**Activity:** Repeat the listing that follows character for character, omitting images.

_ _ _

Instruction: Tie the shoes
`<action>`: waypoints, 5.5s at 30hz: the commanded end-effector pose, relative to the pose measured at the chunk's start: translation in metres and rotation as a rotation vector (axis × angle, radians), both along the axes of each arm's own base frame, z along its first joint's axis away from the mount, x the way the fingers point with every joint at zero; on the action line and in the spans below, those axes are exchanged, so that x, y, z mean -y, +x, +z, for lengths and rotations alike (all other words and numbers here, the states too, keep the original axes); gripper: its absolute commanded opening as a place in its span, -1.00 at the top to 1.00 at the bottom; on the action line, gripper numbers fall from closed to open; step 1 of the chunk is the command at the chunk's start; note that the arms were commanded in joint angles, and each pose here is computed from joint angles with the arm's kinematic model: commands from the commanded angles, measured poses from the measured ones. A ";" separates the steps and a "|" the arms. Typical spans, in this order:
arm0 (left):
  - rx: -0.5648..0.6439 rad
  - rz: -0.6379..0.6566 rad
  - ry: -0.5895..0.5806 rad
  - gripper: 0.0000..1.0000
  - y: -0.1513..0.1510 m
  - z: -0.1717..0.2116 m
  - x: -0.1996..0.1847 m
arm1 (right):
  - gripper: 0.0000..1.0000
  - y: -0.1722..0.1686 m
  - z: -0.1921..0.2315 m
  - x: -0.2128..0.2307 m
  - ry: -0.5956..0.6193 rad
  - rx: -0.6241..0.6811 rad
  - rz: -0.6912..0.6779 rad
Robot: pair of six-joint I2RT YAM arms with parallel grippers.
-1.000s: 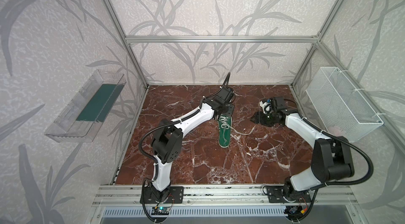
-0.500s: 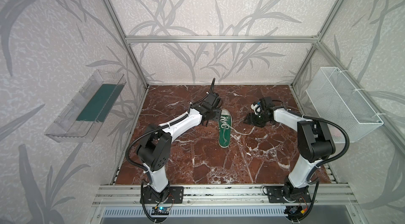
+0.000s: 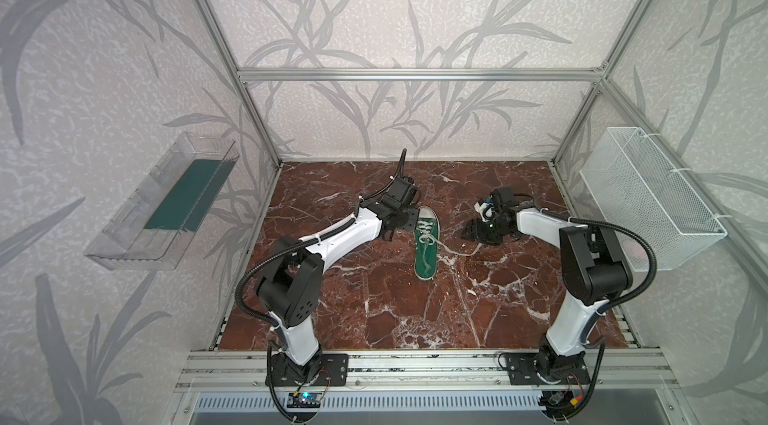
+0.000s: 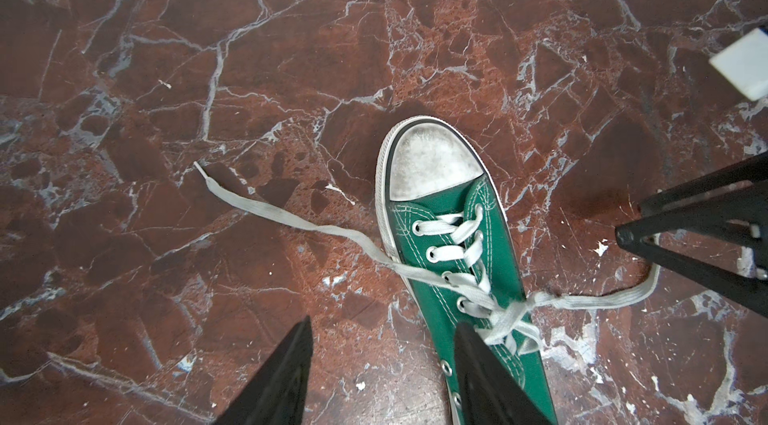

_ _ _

**Exercise output:**
Instruction: Tie the shoes
`<action>`: waypoints, 5.5s at 30hz: the commanded end-effector pose, relative to the pose measured at the chunk's start: translation in metres and rotation as a rotation vector (axis × angle, radians), both along the axes of each arm's own base frame, z along its first joint's axis away from the mount, x the way the fingers point with every joint at zero; on the action line and in the spans below, those axes are exchanged, so that x, y, z mean -y, +x, +z, for lengths and rotations alike (all other words and numbers here, the states too, keep the original axes); gripper: its absolute commanded opening as a place in its span, -1.00 at the top to 1.00 at the bottom; on the action line, gripper numbers fall from closed to open; step 1 of the chunk is the command at the chunk's start; note that the arms were commanded in joint angles, and each pose here is computed from joint angles with the arm's kinematic model: commands from the commanded angles, measured poses from the measured ones. A ";" separates the steps and a "|" the arms. Typical spans, in this order:
arm0 (left):
  - rx: -0.5648..0.6439 rad
  - rz: -0.6379..0.6566 rad
  - ry: -0.5895..0.5806 rad
  - gripper: 0.0000..1.0000
  - y: -0.1513..0.1510 m
  - z: -0.1717..0.2116 m
  - x: -0.1996..0.1847 m
arm1 (right):
  - gripper: 0.0000..1.0000
  - y: -0.1722..0.1686 m
  - z: -0.1921..0.2315 m
  - x: -0.2128..0.2307 m
  - ry: -0.5956..0.6193 rad
  - rx: -0.6241..0.6811 rad
  - rz: -0.6912..0.6779 rad
Robot: pair of six-joint I2RT YAM arms with parallel grippers.
-1.000s: 
-0.500s: 
+0.000s: 
+0.000s: 

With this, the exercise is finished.